■ Action item: The response should be the complete listing below, unchanged.
*** Begin section ***
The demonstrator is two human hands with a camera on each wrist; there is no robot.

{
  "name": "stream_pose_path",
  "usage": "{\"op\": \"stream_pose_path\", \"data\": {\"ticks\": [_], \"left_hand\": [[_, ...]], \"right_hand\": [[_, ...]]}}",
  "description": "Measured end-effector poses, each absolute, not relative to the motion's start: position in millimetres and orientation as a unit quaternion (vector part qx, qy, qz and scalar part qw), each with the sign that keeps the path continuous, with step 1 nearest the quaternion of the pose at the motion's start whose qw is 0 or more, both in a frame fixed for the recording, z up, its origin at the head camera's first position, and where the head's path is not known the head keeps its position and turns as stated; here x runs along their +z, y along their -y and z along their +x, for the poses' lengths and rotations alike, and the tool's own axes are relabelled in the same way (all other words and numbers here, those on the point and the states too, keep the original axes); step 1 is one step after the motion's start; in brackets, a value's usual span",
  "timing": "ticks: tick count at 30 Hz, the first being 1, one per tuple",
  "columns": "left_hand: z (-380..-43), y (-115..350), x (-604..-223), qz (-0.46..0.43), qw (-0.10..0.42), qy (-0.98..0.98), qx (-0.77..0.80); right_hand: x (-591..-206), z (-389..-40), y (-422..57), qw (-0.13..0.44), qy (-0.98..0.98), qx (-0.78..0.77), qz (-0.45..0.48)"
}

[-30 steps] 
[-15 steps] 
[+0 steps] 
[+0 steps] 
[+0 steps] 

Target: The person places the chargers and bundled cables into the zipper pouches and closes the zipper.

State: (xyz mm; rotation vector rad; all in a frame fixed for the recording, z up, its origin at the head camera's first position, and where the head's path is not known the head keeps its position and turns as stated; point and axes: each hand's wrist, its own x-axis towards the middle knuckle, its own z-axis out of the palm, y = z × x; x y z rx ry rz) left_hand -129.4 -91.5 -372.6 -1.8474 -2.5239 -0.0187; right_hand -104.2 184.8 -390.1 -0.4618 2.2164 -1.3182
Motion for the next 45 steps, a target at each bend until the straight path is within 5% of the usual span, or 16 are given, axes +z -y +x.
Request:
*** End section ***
■ Response to this task:
The demonstrator is two human hands with a camera on each wrist; there is no robot.

{
  "name": "stream_pose_path",
  "usage": "{\"op\": \"stream_pose_path\", \"data\": {\"ticks\": [_], \"left_hand\": [[_, ...]], \"right_hand\": [[_, ...]]}}",
  "description": "Measured end-effector poses, each absolute, not relative to the motion's start: position in millimetres and orientation as a unit quaternion (vector part qx, qy, qz and scalar part qw), each with the sign that keeps the path continuous, with step 1 nearest the quaternion of the pose at the motion's start whose qw is 0 or more, both in a frame fixed for the recording, z up, its origin at the head camera's first position, and where the head's path is not known the head keeps its position and turns as stated; here x runs along their +z, y along their -y and z along their +x, for the poses' lengths and rotations alike, and the tool's own axes are relabelled in the same way (all other words and numbers here, those on the point and the states too, keep the original axes); step 1 is one step after the motion's start; in brackets, a value's usual span",
  "timing": "ticks: tick count at 30 Hz, the first being 1, one per tuple",
  "columns": "left_hand: z (-380..-43), y (-115..350), x (-604..-223), qz (-0.46..0.43), qw (-0.10..0.42), qy (-0.98..0.98), qx (-0.77..0.80); right_hand: x (-591..-206), z (-389..-40), y (-422..57), qw (-0.13..0.44), qy (-0.98..0.98), qx (-0.78..0.77), qz (-0.45..0.48)"
}

[-30 steps] 
[-15 steps] 
[+0 steps] 
[+0 steps] 
[+0 steps] 

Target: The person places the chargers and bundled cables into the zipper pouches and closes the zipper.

State: (xyz mm; rotation vector rad; all in a frame fixed for the recording, z up, its origin at the head camera's first position, and where the head's path is not known the head keeps its position and turns as stated; point and axes: each hand's wrist, its own x-axis towards the middle knuckle, its own z-axis out of the palm, y = z × x; x y z rx ry rz) left_hand -129.4 -91.5 -372.6 -1.8474 -2.5239 -0.0187; right_hand -104.2 184.8 -390.1 -0.4618 2.2164 -1.3182
Motion for the next 45 steps, a target at each bend until the straight path is within 5% of the usual span, or 16 are given, axes +z -y +x.
Request:

That completes the response.